Dentre os vários motivos listados (ver por exemplo, aqui e aqui), há, sem dúvida, alguns inusitados. Coisas como “meu pai exigiu”, “queria ficar rico”(!) ou “tenho uma família de médicos” ainda são comuns, infelizmente. No meu caso específico, o meu motivo inusitado, nunca escondi de ninguém, foi um seriado de TV chamado M*A*S*H.

O seriado se passa na guerra da Coreia (1950-53) e foi originado de um filme homônimo que, por sua vez, é uma adaptação do livro de Richard Hooker, também com o título de “MASH: Uma novela sobre três médicos do Exército“. M.A.S.H é uma sigla que quer dizer Mobile Army Surgical Hospital, acampamentos com estrutura hospitalar para traumas de guerra que realmente existiram. O “4077th MASH” é o campo onde tudo acontece. A série fez um enorme sucesso e durou de 17 de Setembro de 1972 a 28 de Fevereiro de 1983, quase 11 anos. Este último episódio teve 2 horas e meia de duração e foi, durante muitos anos, o programa de TV mais assistido da história nos EUA: quase 106 milhões de telespectadores. Esse recorde só foi batido em Fevereiro de 2010 pela final do SuperBowl (106,5 milhões). Infelizmente, não tenho notícia desse episódio, que chama-se Goodbye, Farewell and Amen, ter sido exibido no Brasil.

M*A*S*H equilibra o humor sarcástico de Hawkeye Pierce (Falcão, no Brasil) interpretado por Alan Alda e Trapper John (Caçador) de Wayne Rogers, e o drama de participar de uma campanha sem sentido. Ver jovens americanos morrendo e sendo mutilados afeta a rotina de todos. Apesar de ser rotulado de comédia, há muitos episódios dramáticos e melancólicos, como os que Falcão escreve cartas a seu pai. Quando foi ao ar em 1974 pela Bandeirantes, eu era um mísero adolescente e ainda sonhava em ser jogador de futebol. Mas, lá pelas 6 da tarde, eu ficava sentado em frente à TV esperando tocar a musiquinha triste junto com o ruído dos helicópteros. (ouça a música aqui: Mash.wav e um tributo à série com a música cantada com sua letra original, bem pessimista. Só para ter uma ideia, o título da música é Suicide is Painless). Adorava ver Falcão insubordinar-se às rígidas leis do Exército americano para salvar pacientes ou deixá-los de alguma forma, felizes. Sua postura era revolucionária, seu sarcasmo e ironia, infinitos, só rivalizando com sua competência e dedicação. Apesar de mulherengo incorrigível, as mulheres gostavam dele e há um episódio em que a namorada o “empresta” para uma enfermeira solitária (o 13o da primeira temporada “Edwina”).

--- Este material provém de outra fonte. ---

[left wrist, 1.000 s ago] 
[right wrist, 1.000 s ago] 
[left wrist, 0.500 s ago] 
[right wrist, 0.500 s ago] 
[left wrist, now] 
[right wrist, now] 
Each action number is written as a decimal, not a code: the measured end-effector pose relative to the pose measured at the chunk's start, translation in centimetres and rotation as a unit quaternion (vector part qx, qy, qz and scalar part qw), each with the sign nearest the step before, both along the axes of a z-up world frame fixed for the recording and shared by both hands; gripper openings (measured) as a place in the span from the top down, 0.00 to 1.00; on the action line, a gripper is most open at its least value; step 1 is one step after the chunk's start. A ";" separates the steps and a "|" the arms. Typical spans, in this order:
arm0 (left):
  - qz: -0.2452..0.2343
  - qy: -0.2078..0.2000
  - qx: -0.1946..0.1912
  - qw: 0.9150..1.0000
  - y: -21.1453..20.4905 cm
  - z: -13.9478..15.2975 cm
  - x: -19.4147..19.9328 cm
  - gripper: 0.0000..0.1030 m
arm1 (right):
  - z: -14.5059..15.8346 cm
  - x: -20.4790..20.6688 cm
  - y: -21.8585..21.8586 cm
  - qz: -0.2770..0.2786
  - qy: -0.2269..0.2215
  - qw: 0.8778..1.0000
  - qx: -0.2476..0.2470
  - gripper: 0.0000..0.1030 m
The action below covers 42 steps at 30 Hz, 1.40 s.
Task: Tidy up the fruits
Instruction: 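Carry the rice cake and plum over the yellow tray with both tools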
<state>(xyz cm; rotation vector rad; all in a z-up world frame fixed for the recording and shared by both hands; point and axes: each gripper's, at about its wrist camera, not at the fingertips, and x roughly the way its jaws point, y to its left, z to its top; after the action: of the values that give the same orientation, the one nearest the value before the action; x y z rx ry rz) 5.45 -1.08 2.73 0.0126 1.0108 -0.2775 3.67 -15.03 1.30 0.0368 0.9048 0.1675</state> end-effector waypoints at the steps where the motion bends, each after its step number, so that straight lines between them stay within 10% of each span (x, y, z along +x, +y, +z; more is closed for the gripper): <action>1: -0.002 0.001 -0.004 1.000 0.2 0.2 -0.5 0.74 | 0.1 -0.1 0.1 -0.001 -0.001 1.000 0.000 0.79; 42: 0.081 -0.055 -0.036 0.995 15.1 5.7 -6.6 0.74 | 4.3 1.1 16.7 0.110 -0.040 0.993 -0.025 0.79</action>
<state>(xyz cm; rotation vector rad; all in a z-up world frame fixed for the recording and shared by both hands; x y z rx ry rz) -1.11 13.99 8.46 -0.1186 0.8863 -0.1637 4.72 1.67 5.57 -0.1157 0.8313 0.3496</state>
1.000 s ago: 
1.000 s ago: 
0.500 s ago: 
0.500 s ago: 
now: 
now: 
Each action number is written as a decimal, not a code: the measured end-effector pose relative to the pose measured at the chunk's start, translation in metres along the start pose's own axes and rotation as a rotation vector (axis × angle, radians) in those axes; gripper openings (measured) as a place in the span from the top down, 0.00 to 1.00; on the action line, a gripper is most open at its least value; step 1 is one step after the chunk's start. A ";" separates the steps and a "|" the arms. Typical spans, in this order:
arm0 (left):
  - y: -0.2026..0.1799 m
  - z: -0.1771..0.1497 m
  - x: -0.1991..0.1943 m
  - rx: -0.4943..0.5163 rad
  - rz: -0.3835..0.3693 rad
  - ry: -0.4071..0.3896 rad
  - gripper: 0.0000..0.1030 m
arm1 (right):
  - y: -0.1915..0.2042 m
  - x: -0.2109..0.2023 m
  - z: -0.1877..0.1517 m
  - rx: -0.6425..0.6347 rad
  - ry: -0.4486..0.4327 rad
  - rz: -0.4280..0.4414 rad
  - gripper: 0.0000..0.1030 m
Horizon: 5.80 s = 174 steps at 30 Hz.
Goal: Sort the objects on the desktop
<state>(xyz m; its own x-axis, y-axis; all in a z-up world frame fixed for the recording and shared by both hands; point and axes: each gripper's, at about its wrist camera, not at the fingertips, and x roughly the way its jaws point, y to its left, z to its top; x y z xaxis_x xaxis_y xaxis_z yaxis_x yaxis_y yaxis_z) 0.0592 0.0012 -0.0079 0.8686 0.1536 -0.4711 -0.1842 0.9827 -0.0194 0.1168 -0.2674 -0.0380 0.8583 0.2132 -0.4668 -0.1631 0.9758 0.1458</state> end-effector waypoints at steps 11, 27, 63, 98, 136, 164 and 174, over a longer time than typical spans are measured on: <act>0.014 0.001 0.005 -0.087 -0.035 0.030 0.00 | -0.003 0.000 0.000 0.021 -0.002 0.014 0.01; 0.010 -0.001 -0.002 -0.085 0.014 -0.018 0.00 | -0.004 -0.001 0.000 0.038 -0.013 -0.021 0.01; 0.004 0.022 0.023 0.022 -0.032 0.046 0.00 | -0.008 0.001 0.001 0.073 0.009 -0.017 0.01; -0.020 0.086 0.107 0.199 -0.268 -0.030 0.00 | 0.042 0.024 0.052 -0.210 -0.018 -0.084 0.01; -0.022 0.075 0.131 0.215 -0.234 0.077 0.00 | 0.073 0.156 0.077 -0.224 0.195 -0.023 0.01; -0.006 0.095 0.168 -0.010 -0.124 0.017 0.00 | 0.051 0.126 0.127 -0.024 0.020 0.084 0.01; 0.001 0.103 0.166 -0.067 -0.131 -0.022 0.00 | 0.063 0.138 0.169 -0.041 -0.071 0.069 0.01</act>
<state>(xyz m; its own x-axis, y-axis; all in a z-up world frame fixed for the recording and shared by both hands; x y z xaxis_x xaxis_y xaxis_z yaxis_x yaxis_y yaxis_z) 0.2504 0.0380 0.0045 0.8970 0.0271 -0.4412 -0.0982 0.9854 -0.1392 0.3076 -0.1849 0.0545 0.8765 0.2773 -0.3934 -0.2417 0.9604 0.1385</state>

A série não é sobre médicos DO exército. É sobre médicos NO exército, porque não sei se os primeiros de fato existem. Medicina e guerras são de uma incongruência pérsica, entretanto convivem bem, às vezes até de forma promíscua. As guerras precisam da medicina porque ela é estratégica e um fator que sempre pesa na balança. A medicina, por sua vez, se beneficia das guerras, morbidamente. Sendo a medicina um tipo de humanismo, o Homem, toda sua cultura e tecnologia estão no seu centro. A guerra é o pior dos anti-humanismos pois coloca o Homem e, por conseguinte, toda a sua cultura e tecnologia, contra outros homens o que equivale a dizer, contra si. É como uma auto-imunidade, uma implosão existencial. Um médico na guerra é um E.T. depressivo em busca de sentido para sua existência e suas ações. Pierce é isso. No último episódio ele pira! A intensidade de seus conflitos sublimam-se em ironia, sarcasmo, insubordinação e muita competência e dedicação. Que doença essa! A Medicina… Uma busca de sentido comum a todos os humanos traduzida, porém em dedicação e competência tendo o Homem e suas chagas como medida sofística de todas as coisas…

Antes de querer ser médico, eu queria ser Pierce…

Clique nas fotos para ver os créditos.

Atualização: Alan Alda fez no dia 28 de Janeiro último 75 anos. Que esse mísero post seja minha homenagem a quem tanto me influenciou.